A Tale of Woe
Thursday, June 18th, 2009And now for an interruption for…
A Tale of Woe
By a Woeful Geek
After a lousy day on my way
to MyCompany, inc.
I don’t mean to whine
or throw a big fit
but today I built so much character
that I have to share it.
So at 5:45 this morning, I wake up to the sound of pounding rain. And I mean, pounding rain — the type that leaves big puddles on sidewalks, drains, and driveways. Eventually my foggy brain recognizes the fact that it’s Wednesday, and that the parts for my car will not be in until later in the afternoon — leaving it dead in the, um, water. I calmly walk down the stairs to face the day anyway. There, in the kitchen with a halo, stands my Saving Angel: a fellow resident who just happened to have a working car and was up eating breakfast. Ever so smoothly I drop the hint, “do you know where the nearest bus pick-up is?” all the while thinking, “DON’T YOU KNOW I WOULD DROWN ON THE WAY LADY!??” Unfortunately she is not yet awake enough to get my hint, or to recognize the wild look in my eyes. Descending into a calm panic, I scurry outside with a role of blue masking tape in a frantic attempt to tape my PCV hose together enough to where my car will run for a little while, just maybe.
Or maybe not. Scrunched up under the hood to stay dry, my attempts fail and the car won’t start. At this point I realize it’s going to be a long day. So after running back inside, I change into old stuff, cram all my electronics into plastic ziplock bags, and put them in my backpack. Continuing to think happy thoughts, I stuff a complete set of clothing (including shoes) into Walmart bags and then into my backpack…
Shirt.
Pants.
Belt.
Shoes.
Socks.
Other-wears.
Lunch.
I grab a baseball hat and a sweatshirt and my bike, and venture out into the dark, gloomy, and WET day.

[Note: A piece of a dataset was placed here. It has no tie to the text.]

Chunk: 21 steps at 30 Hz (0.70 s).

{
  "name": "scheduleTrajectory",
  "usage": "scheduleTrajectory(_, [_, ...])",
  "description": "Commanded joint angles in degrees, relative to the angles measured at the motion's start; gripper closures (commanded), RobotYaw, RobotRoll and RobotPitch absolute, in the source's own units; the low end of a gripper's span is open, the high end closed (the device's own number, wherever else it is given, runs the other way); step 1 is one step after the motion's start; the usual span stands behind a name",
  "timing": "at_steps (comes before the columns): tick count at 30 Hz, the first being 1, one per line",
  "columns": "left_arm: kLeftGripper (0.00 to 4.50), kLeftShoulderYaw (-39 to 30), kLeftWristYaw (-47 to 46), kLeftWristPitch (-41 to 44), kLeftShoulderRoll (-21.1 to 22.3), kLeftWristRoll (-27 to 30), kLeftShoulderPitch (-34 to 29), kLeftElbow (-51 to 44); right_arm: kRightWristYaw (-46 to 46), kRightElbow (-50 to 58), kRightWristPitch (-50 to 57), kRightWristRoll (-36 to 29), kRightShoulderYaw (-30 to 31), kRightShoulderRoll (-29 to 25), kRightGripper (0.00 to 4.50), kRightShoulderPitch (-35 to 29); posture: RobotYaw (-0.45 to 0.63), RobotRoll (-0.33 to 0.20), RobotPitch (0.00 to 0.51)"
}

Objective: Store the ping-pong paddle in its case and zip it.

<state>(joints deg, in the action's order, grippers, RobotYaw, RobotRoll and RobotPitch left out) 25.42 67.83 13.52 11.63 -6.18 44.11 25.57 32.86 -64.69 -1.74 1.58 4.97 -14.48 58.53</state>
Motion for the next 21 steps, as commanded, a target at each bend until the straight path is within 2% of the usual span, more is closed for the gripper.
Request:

It’s nearly 5 miles to work, but I haven’t hardly gone 200 feet and already my underwear is soaked, it’s raining that hard. By the time I get to the office I’m a drowned fish, so I sneakily squelch down the halls home to over 200 of my peers praying silently that God would freeze time, just once. Heading to a restroom stall to change, I can almost smell the coffee and dry clothes awaiting me in the kitchen, but upon throwing my wet clothes over the divider, my pocket change drops in the toilet bowl.
Clank.
I am proud to report that after all of this trauma, the only casualties are my pride, pruned skin, and a half-dozen passerbys from the morning commute who gave themselves hernias from laughing at the spectacle only a pale, half-drowned geek bicycling for all his might can produce.
As far as I’m concerned, it serves ‘em right.